INSTRUCTIONS FOR THE TASK — Look through the entries for the string "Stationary" and copy every line where it shows up.

+---+

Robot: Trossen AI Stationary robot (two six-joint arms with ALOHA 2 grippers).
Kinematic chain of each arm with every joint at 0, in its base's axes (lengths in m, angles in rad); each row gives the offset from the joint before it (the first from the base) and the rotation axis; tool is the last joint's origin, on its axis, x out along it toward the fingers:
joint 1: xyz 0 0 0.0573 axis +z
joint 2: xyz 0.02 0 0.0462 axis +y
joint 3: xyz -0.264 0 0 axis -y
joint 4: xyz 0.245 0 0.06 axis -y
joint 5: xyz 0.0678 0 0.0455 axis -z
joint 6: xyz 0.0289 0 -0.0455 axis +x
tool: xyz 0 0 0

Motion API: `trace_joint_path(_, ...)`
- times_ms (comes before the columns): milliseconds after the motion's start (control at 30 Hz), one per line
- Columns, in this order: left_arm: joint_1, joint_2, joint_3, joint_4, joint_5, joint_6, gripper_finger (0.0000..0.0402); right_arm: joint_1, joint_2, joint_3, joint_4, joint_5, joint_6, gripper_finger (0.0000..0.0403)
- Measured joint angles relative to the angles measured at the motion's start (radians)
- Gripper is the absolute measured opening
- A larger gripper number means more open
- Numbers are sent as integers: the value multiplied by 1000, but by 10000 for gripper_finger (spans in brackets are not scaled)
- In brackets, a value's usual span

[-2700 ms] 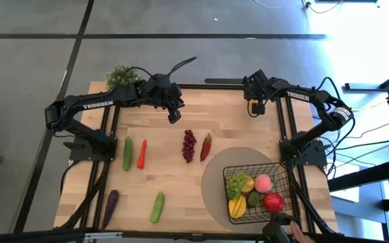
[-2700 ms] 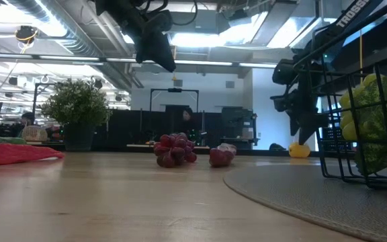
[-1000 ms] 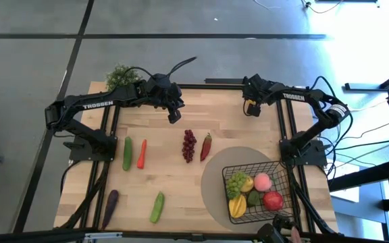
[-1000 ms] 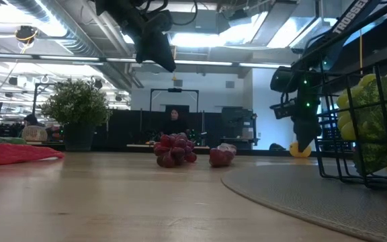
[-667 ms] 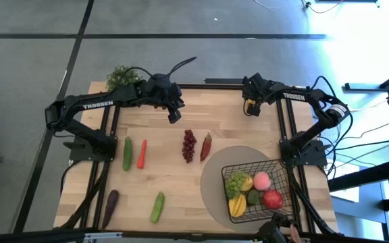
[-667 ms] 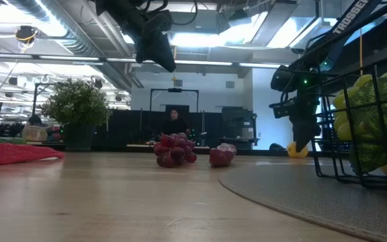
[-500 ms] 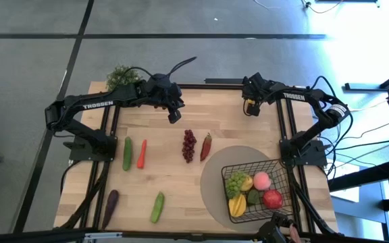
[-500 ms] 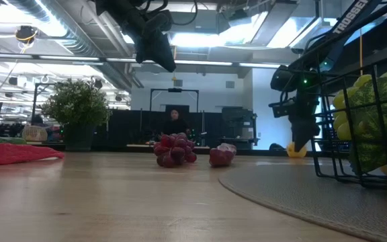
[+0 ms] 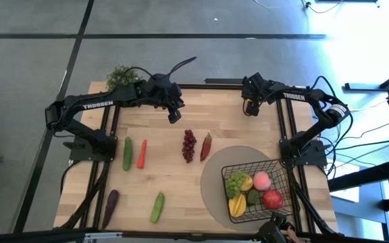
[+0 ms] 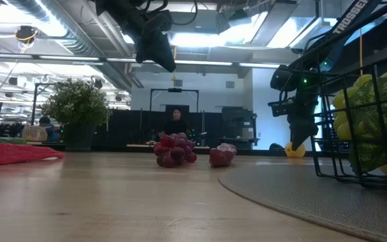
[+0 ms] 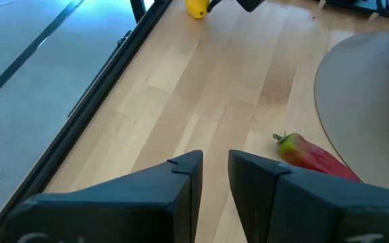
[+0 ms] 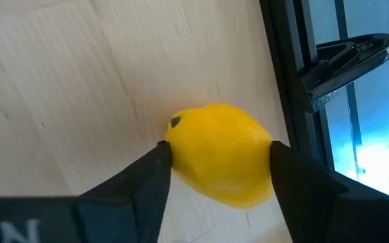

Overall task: Build produce basket
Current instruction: Put the lemon into the wire basket

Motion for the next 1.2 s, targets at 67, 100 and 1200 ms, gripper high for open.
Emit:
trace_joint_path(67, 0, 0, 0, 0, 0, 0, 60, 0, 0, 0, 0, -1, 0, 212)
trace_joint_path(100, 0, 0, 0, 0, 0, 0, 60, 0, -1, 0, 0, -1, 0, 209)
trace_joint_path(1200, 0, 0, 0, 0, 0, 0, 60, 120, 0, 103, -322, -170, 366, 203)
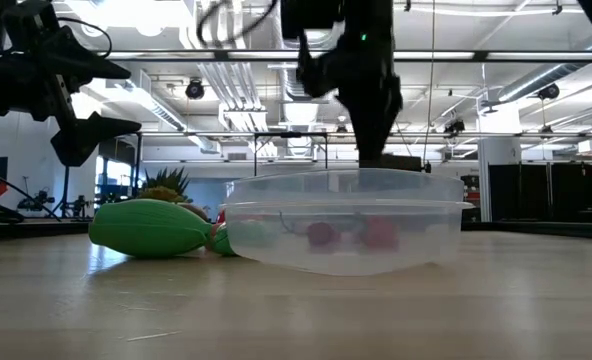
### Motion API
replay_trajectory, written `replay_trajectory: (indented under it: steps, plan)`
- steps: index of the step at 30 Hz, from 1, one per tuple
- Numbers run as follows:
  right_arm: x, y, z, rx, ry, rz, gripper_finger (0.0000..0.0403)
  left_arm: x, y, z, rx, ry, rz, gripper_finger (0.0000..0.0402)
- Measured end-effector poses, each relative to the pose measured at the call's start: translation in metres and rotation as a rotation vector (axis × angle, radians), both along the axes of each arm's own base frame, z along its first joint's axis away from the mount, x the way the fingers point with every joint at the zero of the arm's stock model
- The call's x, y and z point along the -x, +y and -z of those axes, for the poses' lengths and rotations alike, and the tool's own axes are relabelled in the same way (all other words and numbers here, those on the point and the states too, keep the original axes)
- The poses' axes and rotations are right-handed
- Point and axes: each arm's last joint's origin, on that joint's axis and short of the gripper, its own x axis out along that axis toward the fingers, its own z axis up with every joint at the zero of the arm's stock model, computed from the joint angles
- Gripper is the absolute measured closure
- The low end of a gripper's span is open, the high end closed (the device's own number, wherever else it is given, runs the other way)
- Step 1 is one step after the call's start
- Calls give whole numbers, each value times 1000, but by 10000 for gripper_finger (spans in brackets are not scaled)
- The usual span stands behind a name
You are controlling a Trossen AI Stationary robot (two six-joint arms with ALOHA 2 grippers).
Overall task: Pick and placing Produce into tupperware
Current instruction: Put the red strawberry into the transparent bin
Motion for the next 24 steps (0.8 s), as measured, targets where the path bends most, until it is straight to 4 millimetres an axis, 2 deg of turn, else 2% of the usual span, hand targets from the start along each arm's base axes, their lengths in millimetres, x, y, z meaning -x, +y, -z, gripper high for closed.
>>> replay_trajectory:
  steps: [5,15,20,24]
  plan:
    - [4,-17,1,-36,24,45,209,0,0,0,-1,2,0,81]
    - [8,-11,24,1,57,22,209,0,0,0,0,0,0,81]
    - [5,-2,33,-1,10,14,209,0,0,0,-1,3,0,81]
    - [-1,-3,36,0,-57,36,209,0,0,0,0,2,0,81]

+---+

THE COMPLETED TASK —
Robot: Trossen AI Stationary robot (two six-joint arms with ALOHA 2 grippers).
You are controlling a Trossen AI Stationary robot (two six-joint arms with ALOHA 2 grippers).

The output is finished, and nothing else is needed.